**ACTION ITEM:**
Only a verbatim restatement of the lines from the one with "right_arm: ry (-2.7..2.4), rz" through the end of the listing below is wanted. Pictures should be left out.

**MATERIAL PROVIDED:**

***

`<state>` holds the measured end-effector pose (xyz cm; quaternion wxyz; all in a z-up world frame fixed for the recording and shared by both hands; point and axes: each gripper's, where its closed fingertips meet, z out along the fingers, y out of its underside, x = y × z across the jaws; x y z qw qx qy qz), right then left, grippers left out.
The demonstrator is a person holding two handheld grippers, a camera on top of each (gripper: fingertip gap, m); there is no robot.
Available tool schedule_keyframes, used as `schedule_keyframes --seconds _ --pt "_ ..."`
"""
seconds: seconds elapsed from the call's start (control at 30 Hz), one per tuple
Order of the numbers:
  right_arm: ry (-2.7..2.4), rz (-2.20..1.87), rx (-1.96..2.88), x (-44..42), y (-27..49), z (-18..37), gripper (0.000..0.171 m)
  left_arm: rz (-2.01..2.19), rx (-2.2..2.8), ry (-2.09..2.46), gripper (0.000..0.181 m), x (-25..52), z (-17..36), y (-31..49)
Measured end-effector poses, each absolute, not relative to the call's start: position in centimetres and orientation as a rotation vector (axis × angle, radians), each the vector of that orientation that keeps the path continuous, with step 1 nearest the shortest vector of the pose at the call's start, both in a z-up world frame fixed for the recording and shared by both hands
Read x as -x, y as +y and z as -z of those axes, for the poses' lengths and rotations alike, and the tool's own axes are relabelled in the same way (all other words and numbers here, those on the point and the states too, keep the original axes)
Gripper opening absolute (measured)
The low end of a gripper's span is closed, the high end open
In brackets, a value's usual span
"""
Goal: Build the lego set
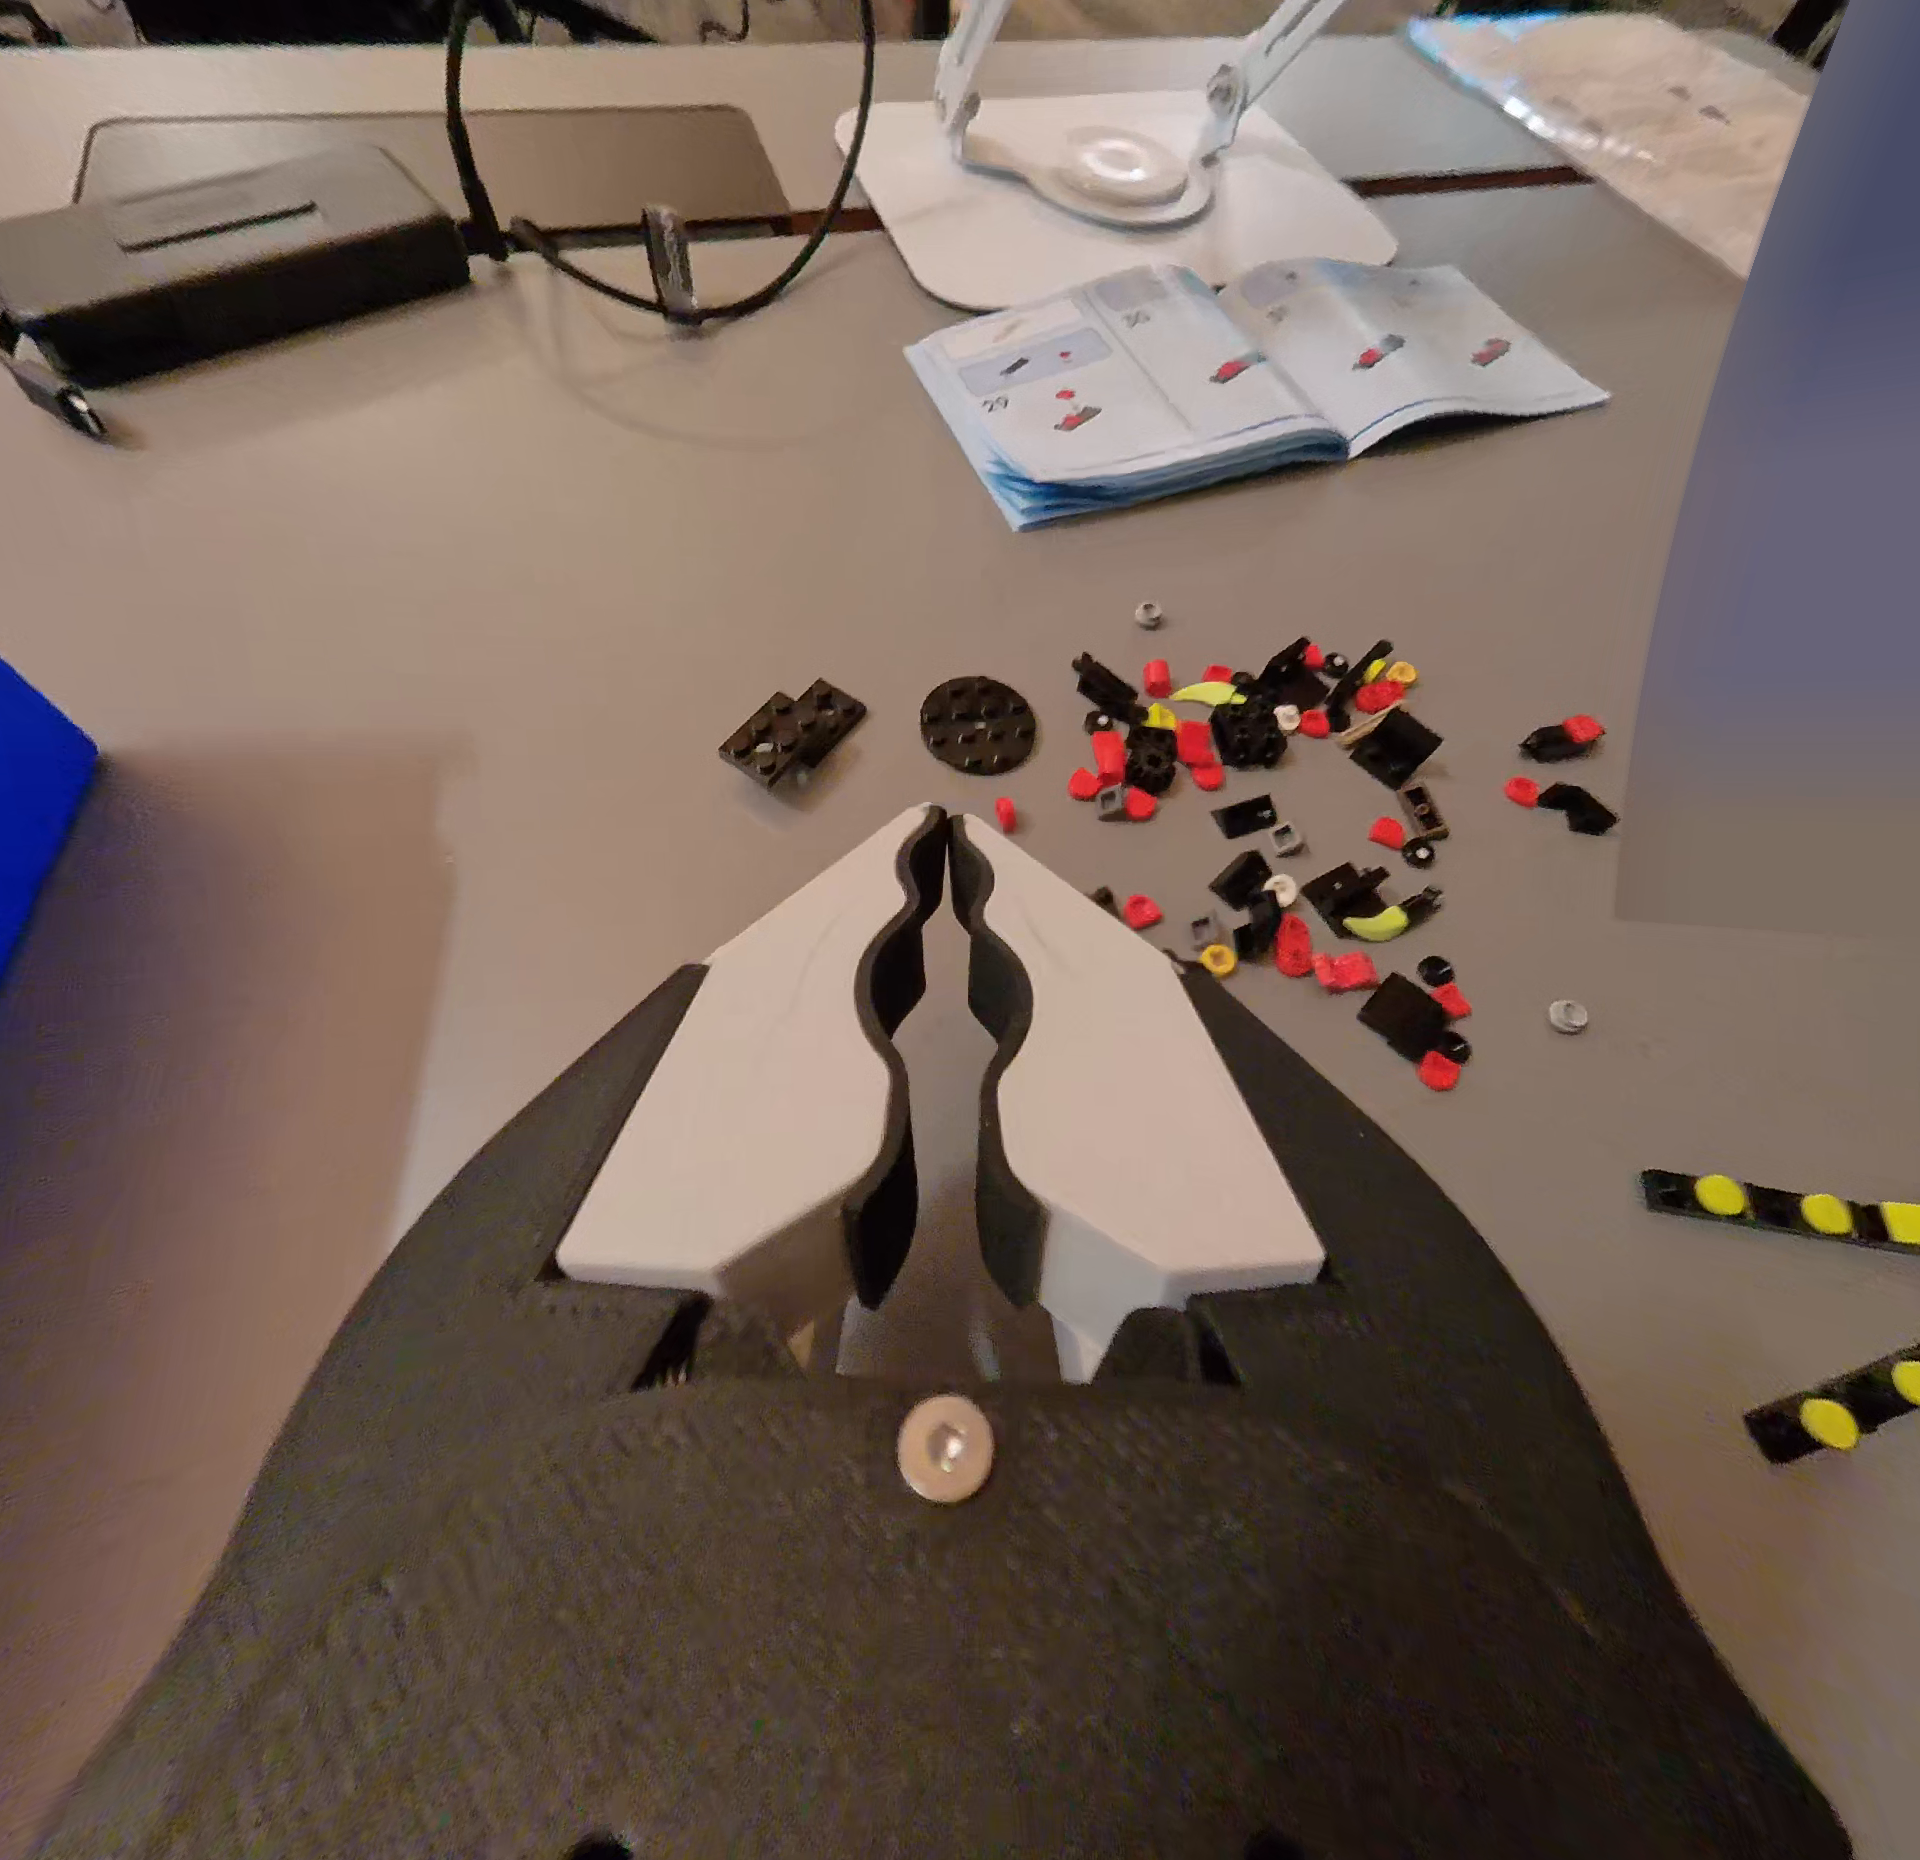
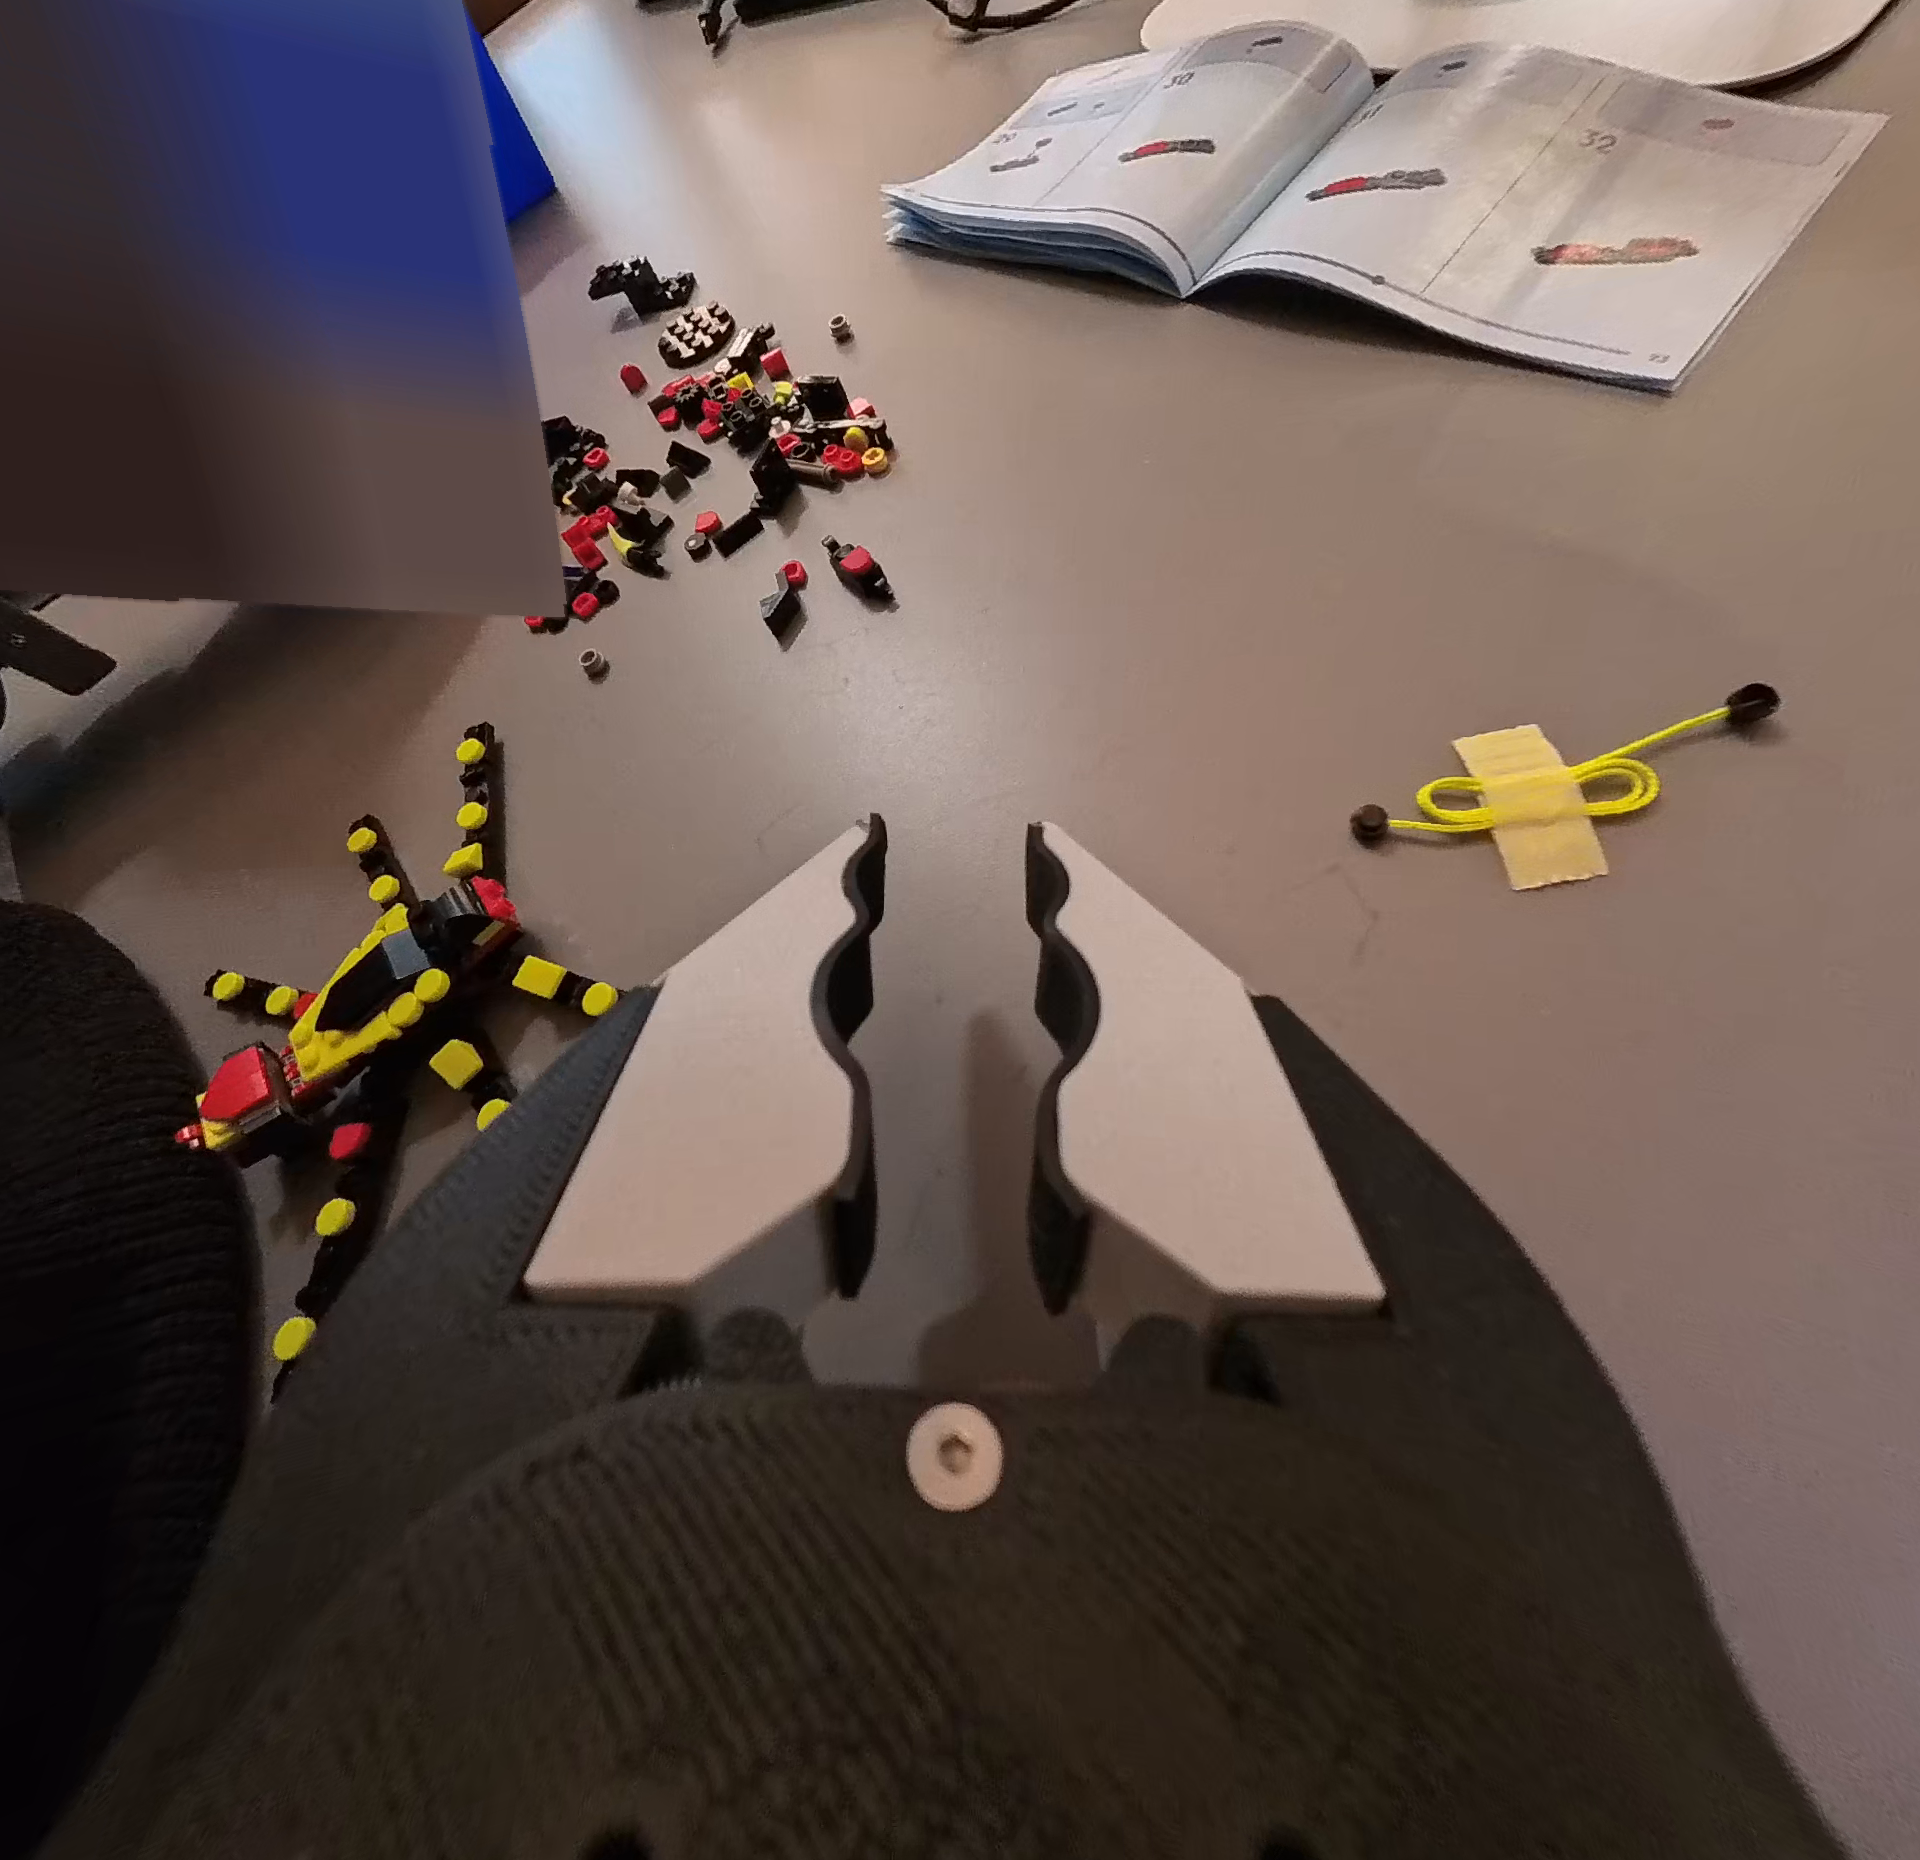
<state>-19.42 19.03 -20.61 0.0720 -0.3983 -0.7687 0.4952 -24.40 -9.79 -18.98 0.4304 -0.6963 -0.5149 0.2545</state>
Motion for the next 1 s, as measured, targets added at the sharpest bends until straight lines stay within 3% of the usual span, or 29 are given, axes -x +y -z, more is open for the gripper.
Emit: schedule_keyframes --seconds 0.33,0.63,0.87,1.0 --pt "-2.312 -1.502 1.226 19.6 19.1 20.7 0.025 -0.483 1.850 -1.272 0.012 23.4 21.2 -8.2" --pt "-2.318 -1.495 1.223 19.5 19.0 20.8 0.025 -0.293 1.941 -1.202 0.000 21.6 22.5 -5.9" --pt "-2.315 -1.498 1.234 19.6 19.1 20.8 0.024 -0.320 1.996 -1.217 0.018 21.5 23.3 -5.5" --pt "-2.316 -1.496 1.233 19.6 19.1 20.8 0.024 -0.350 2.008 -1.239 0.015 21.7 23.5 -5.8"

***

**RESULT FOR THIS TASK:**
  right_arm: ry (-2.7..2.4), rz (-2.20..1.87), rx (-1.96..2.88), x (-44..42), y (-27..49), z (-18..37), gripper (0.000..0.171 m)
  left_arm: rz (-2.01..2.19), rx (-2.2..2.8), ry (-2.09..2.46), gripper (0.000..0.181 m), x (-25..52), z (-17..36), y (-31..49)
Measured end-effector poses, each absolute, not relative to the call's start: position in centimetres and orientation as a rotation vector (axis × angle, radians), each the vector of that orientation that keeps the path continuous, with step 1 nearest the shortest vector of the pose at the call's start, both in a z-up world frame fixed for the recording and shared by both hands
Read x as -x, y as +y and z as -z of those axes, for the poses' lengths and rotations alike, and the tool's own axes are relabelled in the same way (all other words and numbers here, those on the point and the states too, keep the original axes)
Gripper opening absolute (measured)
The low end of a gripper's span is closed, the high end open
In brackets, a value's usual span
"""
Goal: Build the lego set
<state>-19.42 19.03 -20.61 0.0720 -0.3983 -0.7687 0.4952 -24.40 -9.79 -18.98 0.4304 -0.6963 -0.5149 0.2545</state>
Motion for the next 1 s, as measured, targets added at the sharpest bends until straight lines stay within 3% of the usual span, or 29 are given, axes -x +y -z, more is open for the gripper.
Emit: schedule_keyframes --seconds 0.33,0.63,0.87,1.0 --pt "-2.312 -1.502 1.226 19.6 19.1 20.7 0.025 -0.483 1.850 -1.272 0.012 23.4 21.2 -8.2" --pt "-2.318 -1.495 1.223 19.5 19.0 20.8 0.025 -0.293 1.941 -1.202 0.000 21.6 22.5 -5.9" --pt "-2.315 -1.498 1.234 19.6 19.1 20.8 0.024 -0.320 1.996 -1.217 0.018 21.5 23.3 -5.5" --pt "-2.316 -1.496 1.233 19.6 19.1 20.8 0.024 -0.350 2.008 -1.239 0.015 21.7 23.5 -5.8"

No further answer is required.